We'll add our main table `airlinedata.lookupcodes` to the 2 SHARES:

In [0]:
ALTER SHARE dbdemos_americanairlines  ADD TABLE lookupcodes ;
ALTER SHARE dbdemos_southwestairlines ADD TABLE lookupcodes;

In [0]:
SELECT * FROM lookupcodes WHERE Description = "Southwest Airlines Co." OR Description = "American Airlines Inc."

### Sharing a subset of a table to a SHARE recipient based on dynamic properties
We shouldn't share all the historical flights to all Airline. It might be private information and we don't want all our consumers accessing the entire `flights` table. 
<br>
#### Customizing Consumer Experience
To restrict the data access, we can properties on the recipient Shares, and then create a dynamic view that will query these properties.

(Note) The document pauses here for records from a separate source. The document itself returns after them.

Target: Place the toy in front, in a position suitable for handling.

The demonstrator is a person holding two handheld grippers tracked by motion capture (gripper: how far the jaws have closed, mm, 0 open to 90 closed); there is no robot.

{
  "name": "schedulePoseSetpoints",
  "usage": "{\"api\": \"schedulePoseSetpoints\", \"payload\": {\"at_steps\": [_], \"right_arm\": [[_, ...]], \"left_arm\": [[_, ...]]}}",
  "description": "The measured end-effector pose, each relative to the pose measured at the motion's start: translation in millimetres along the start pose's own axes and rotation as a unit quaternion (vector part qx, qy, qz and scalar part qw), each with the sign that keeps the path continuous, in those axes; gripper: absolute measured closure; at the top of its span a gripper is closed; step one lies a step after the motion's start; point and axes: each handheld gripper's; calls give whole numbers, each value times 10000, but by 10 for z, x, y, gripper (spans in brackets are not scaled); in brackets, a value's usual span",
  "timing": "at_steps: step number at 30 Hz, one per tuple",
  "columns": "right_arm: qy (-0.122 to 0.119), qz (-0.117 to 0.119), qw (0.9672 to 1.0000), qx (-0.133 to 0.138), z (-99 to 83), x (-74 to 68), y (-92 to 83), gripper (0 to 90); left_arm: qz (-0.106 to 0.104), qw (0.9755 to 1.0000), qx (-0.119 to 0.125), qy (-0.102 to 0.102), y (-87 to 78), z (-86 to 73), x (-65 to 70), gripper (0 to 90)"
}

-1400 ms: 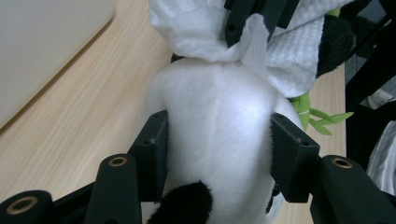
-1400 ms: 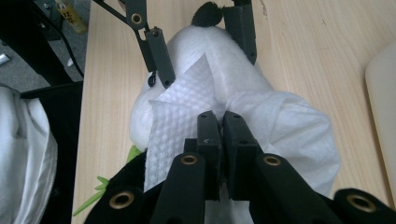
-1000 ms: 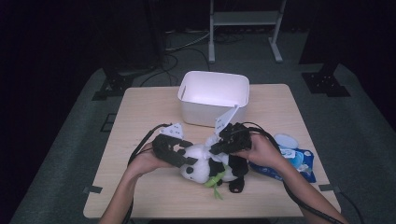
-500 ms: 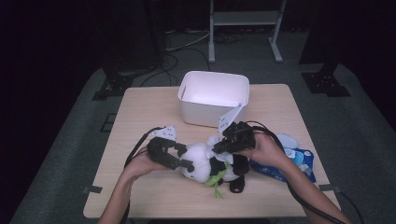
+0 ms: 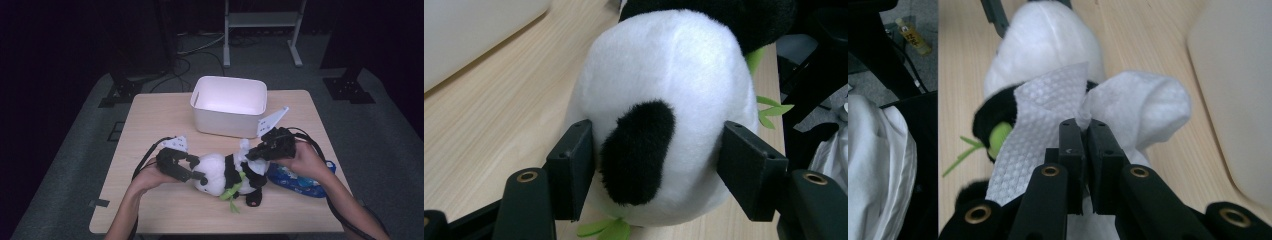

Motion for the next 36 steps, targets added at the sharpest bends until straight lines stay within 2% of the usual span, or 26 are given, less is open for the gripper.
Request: {"api": "schedulePoseSetpoints", "payload": {"at_steps": [4,7,14,19,25,30,36], "right_arm": [[140,-41,9999,-35,-92,41,-45,851],[100,-36,9999,-25,-67,31,-27,851],[-121,89,9999,8,150,-50,112,851],[-343,272,9990,-91,324,-149,321,851],[-444,426,9979,-209,449,-194,560,852],[-525,453,9974,-208,562,-229,639,852],[-558,471,9973,-89,670,-244,651,852]], "left_arm": [[8,10000,-7,-5,5,9,11,347],[6,10000,-18,9,4,8,19,352],[12,10000,0,5,8,10,36,360],[7,10000,10,13,9,17,50,368],[-8,10000,24,10,14,15,57,376],[-13,10000,5,7,5,0,43,376],[-7,10000,18,10,12,11,50,375]]}}
Point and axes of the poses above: each handheld gripper's, and its own axes: y roughly forward along the jaws, z roughly out of its top, x roughly to its right, and after that the axes turned 10 degrees about -z, right-handed
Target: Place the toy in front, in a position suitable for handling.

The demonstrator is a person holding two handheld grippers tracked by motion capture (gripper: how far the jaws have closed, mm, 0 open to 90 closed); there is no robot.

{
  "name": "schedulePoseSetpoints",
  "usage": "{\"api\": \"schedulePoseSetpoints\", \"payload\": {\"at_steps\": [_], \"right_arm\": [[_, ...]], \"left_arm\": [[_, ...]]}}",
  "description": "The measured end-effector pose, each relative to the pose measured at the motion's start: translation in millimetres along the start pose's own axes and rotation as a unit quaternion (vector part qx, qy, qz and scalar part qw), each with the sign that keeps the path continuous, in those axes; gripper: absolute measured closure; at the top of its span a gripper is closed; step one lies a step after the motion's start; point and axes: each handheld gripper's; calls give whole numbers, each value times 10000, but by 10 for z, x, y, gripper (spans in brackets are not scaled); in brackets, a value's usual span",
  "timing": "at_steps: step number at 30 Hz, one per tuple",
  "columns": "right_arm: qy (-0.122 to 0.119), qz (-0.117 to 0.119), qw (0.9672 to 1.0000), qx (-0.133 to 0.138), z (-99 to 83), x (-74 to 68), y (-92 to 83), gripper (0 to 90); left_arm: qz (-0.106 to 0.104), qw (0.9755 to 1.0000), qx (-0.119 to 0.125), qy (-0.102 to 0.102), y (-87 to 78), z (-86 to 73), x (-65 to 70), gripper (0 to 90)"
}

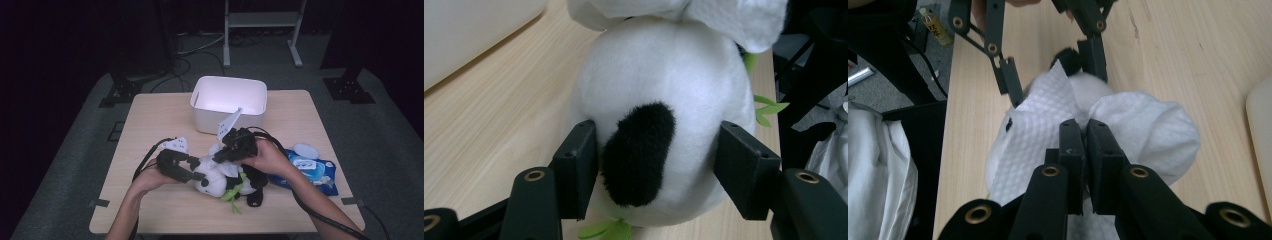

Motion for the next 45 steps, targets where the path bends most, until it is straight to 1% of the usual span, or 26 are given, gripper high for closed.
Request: {"api": "schedulePoseSetpoints", "payload": {"at_steps": [12,15,16,21,23,25,27,32,38,40,42,45], "right_arm": [[-201,104,9997,1,212,-68,130,852],[-268,107,9996,-28,234,-71,151,852],[-234,115,9997,-22,230,-67,146,852],[-120,49,9999,-26,142,-18,60,852],[-37,18,10000,-51,77,12,15,852],[-9,-5,10000,-66,19,36,-12,851],[87,-46,9999,-121,-57,61,-48,852],[197,-115,9995,-204,-215,105,-114,851],[327,-152,9993,-118,-330,137,-218,851],[332,-161,9993,-111,-344,134,-234,851],[332,-169,9992,-111,-353,123,-234,850],[344,-158,9993,-81,-372,119,-226,850]], "left_arm": [[-15,10000,1,29,12,13,-1,376],[-20,10000,17,13,11,6,-2,376],[-22,10000,24,6,10,4,-1,376],[-43,10000,36,3,6,-2,-6,377],[-45,10000,39,-1,6,-2,-6,378],[-48,10000,31,-5,1,-6,-9,378],[-53,10000,43,-13,-2,-11,-19,379],[-74,10000,62,-15,-5,-21,-24,379],[-108,9998,128,-51,-7,-37,-30,374],[-112,9998,150,-49,-10,-41,-35,360],[-117,9997,170,-100,-16,-46,-41,333],[-83,9997,144,-179,-15,-72,-53,257]]}}
Point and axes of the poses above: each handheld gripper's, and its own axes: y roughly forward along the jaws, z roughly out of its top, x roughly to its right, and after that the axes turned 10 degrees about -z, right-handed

Note: before supporting VIEW, you could also restrict the access through Delta partition, but this is much less flexible.
```
 ALTER SHARE americanairlines 
   ADD TABLE dbdemos_sharing_airlinedata.flights 
   PARTITION (UniqueCarrier = "AA") as dbdemos_sharing_airlinedata.`aa_flights`;
```

In [0]:
-- current_recipient('carrier_id') will be resolved to 'WN' or 'AA' based on the current recipient properties (see below to set the property value)
CREATE VIEW pds.dbdemos_sharing_airlinedata.flights_protected AS
    SELECT * FROM pds.dbdemos_sharing_airlinedata.flights
    WHERE UniqueCarrier = current_recipient('carrier_id');

In [0]:
ALTER SHARE dbdemos_americanairlines 
  ADD VIEW pds.dbdemos_sharing_airlinedata.flights_protected;

ALTER SHARE dbdemos_southwestairlines 
  ADD VIEW pds.dbdemos_sharing_airlinedata.flights_protected;

In [0]:
SHOW ALL IN SHARE dbdemos_southwestairlines;

### Step 3: Create a Recipient(s)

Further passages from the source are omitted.